*INSTRUCTIONS FOR THE TASK*.
Take the entries below and print, exactly, the stretch from the line containing "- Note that" through the line containing "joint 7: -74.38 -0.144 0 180", both included.

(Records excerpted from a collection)
----

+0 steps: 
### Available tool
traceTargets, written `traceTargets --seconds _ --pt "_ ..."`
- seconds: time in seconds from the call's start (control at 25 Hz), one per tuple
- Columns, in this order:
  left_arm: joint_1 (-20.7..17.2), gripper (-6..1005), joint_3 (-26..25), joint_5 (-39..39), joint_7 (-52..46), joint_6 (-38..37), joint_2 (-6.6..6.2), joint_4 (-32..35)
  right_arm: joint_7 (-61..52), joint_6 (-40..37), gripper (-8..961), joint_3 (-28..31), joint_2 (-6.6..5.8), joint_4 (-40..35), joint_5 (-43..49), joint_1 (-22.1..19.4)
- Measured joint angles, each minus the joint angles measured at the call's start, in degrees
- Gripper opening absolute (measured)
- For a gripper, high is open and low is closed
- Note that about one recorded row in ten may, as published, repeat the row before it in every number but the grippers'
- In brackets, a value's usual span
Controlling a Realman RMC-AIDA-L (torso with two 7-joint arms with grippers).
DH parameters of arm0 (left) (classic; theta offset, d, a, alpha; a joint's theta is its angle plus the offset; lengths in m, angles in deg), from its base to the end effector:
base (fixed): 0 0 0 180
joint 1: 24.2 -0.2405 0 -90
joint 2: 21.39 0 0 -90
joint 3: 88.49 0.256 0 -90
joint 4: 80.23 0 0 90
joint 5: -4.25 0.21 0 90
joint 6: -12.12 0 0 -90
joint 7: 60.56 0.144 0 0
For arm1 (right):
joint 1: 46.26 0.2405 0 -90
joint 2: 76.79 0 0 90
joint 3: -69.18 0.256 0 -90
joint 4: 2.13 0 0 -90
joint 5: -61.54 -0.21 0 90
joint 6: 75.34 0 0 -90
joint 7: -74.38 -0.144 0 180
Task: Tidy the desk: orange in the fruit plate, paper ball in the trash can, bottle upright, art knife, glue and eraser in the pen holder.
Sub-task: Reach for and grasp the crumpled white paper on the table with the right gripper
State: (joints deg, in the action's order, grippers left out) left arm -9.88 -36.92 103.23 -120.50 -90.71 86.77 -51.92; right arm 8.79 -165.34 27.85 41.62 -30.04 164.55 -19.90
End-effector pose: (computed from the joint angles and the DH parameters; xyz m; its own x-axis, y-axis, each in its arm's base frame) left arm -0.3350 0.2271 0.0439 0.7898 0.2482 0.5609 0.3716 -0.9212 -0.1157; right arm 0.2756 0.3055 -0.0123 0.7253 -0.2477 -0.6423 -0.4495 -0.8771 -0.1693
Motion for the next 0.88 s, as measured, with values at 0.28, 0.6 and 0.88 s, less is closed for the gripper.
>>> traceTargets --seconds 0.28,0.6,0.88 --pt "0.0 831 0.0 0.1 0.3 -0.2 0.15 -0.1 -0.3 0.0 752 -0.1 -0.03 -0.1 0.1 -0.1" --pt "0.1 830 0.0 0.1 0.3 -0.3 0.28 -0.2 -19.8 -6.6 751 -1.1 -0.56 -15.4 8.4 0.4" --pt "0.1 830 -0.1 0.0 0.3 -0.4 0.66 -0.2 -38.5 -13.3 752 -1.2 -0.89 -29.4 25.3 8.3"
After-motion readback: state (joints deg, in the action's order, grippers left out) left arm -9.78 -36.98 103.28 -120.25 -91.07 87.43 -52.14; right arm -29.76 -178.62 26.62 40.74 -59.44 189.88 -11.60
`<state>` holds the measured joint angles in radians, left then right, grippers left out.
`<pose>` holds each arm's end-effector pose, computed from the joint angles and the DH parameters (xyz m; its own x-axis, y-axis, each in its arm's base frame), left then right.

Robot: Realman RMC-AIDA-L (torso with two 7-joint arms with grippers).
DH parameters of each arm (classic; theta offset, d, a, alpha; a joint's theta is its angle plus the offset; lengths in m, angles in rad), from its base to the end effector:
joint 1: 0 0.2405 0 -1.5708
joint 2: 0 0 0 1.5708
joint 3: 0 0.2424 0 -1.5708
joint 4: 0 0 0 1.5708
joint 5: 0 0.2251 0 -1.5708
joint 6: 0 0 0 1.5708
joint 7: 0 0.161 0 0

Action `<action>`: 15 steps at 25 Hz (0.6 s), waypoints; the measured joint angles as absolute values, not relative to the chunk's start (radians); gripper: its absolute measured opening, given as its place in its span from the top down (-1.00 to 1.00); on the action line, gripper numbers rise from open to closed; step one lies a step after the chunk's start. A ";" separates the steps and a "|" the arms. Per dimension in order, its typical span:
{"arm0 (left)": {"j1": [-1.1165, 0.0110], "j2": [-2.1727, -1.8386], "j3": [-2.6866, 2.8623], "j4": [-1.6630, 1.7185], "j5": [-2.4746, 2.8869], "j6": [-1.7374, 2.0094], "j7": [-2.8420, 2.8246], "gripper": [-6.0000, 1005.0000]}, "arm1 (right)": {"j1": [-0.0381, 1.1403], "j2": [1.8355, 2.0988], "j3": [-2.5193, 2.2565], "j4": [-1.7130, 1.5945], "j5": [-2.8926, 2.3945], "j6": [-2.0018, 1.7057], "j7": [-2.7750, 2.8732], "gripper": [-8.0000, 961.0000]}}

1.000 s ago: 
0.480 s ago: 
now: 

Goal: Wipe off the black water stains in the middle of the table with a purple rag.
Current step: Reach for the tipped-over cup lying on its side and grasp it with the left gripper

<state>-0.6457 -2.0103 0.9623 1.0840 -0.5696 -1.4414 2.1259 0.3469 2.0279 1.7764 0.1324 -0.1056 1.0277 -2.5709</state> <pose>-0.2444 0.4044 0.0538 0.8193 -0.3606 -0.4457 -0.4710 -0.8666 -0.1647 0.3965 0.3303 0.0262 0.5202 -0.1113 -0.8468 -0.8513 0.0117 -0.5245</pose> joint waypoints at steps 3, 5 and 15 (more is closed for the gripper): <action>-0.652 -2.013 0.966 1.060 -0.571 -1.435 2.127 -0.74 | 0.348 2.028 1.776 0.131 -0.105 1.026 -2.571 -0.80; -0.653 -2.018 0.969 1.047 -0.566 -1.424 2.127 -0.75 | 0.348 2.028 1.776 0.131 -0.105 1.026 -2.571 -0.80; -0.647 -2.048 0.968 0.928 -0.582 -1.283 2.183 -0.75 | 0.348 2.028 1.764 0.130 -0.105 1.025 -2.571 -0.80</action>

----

*RESULT*.
- Note that about one recorded row in ten may, as published, repeat the row before it in every number but the grippers'
- In brackets, a value's usual span
Controlling a Realman RMC-AIDA-L (torso with two 7-joint arms with grippers).
DH parameters of arm0 (left) (classic; theta offset, d, a, alpha; a joint's theta is its angle plus the offset; lengths in m, angles in deg), from its base to the end effector:
base (fixed): 0 0 0 180
joint 1: 24.2 -0.2405 0 -90
joint 2: 21.39 0 0 -90
joint 3: 88.49 0.256 0 -90
joint 4: 80.23 0 0 90
joint 5: -4.25 0.21 0 90
joint 6: -12.12 0 0 -90
joint 7: 60.56 0.144 0 0
For arm1 (right):
joint 1: 46.26 0.2405 0 -90
joint 2: 76.79 0 0 90
joint 3: -69.18 0.256 0 -90
joint 4: 2.13 0 0 -90
joint 5: -61.54 -0.21 0 90
joint 6: 75.34 0 0 -90
joint 7: -74.38 -0.144 0 180

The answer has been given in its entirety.